[Problem to work on]:
A full, exact copy of the listing is needed, with images omitted.
───── Given data
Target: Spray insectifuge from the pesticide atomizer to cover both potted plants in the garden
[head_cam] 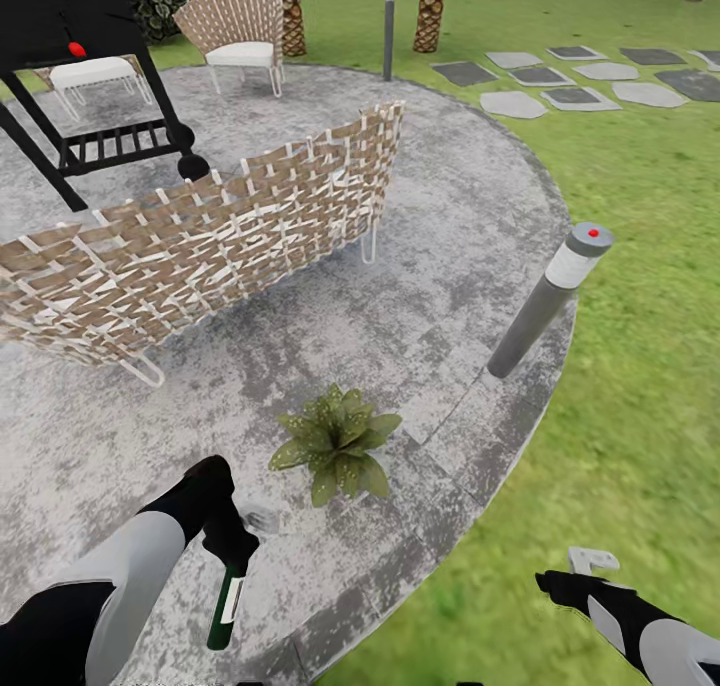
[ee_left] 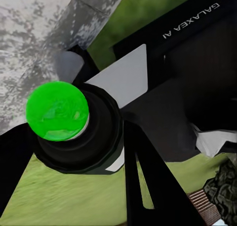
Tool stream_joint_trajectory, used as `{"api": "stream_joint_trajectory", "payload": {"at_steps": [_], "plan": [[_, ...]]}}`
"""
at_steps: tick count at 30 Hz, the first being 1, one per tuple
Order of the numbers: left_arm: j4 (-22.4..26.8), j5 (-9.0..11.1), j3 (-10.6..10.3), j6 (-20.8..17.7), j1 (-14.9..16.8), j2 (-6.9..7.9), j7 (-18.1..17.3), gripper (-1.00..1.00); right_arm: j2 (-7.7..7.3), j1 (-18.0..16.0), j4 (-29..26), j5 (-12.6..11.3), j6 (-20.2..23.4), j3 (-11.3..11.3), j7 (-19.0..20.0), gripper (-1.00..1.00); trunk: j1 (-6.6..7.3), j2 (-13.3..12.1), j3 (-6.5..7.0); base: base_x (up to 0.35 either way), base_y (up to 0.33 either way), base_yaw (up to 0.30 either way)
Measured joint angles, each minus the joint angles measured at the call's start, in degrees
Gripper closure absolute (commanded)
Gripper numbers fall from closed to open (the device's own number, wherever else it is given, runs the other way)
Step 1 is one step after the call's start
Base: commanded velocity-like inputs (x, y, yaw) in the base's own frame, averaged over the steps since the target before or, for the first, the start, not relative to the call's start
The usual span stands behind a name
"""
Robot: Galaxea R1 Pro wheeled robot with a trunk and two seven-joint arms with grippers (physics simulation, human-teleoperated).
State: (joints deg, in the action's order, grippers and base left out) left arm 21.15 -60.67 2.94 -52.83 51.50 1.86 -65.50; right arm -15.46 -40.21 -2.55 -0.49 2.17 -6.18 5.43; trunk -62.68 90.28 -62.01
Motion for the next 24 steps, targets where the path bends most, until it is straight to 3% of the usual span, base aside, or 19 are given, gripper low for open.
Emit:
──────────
[Output for this exercise]:
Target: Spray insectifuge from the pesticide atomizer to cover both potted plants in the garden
[head_cam] 
[ee_left] 
Tool stream_joint_trajectory, used as `{"api": "stream_joint_trajectory", "payload": {"at_steps": [_], "plan": [[_, ...]]}}`
"""
at_steps: tick count at 30 Hz, the first being 1, one per tuple
Order of the numbers: left_arm: j4 (-22.4..26.8), j5 (-9.0..11.1), j3 (-10.6..10.3), j6 (-20.8..17.7), j1 (-14.9..16.8), j2 (-6.9..7.9), j7 (-18.1..17.3), gripper (-1.00..1.00); right_arm: j2 (-7.7..7.3), j1 (-18.0..16.0), j4 (-29..26), j5 (-12.6..11.3), j6 (-20.2..23.4), j3 (-11.3..11.3), j7 (-19.0..20.0), gripper (-1.00..1.00); trunk: j1 (-6.6..7.3), j2 (-13.3..12.1), j3 (-6.5..7.0); base: base_x (up to 0.35 either way), base_y (up to 0.33 either way), base_yaw (up to 0.30 either way)
Measured joint angles, each minus the joint angles measured at the call's start, in degrees
Gripper closure absolute (commanded)
Gripper numbers fall from closed to open (the device's own number, wherever else it is given, runs the other way)
Step 1 is one step after the call's start
Base: commanded velocity-like inputs (x, y, yaw) in the base's own frame, averaged over the steps since the target before or, for the first, the start, not relative to the call's start
The usual span stands behind a name
"""
Robot: Galaxea R1 Pro wheeled robot with a trunk and two seven-joint arms with grippers (physics simulation, human-teleoperated).
State: (joints deg, in the action's order, grippers and base left out) left arm 21.15 -60.67 2.94 -52.83 51.50 1.86 -65.50; right arm -15.46 -40.21 -2.55 -0.49 2.17 -6.18 5.43; trunk -62.68 90.28 -62.01
Motion for the next 24 steps, targets where the path bends most, until it is straight to 3% of the usual span, base aside, or 19 are given, gripper low for open.
Emit:

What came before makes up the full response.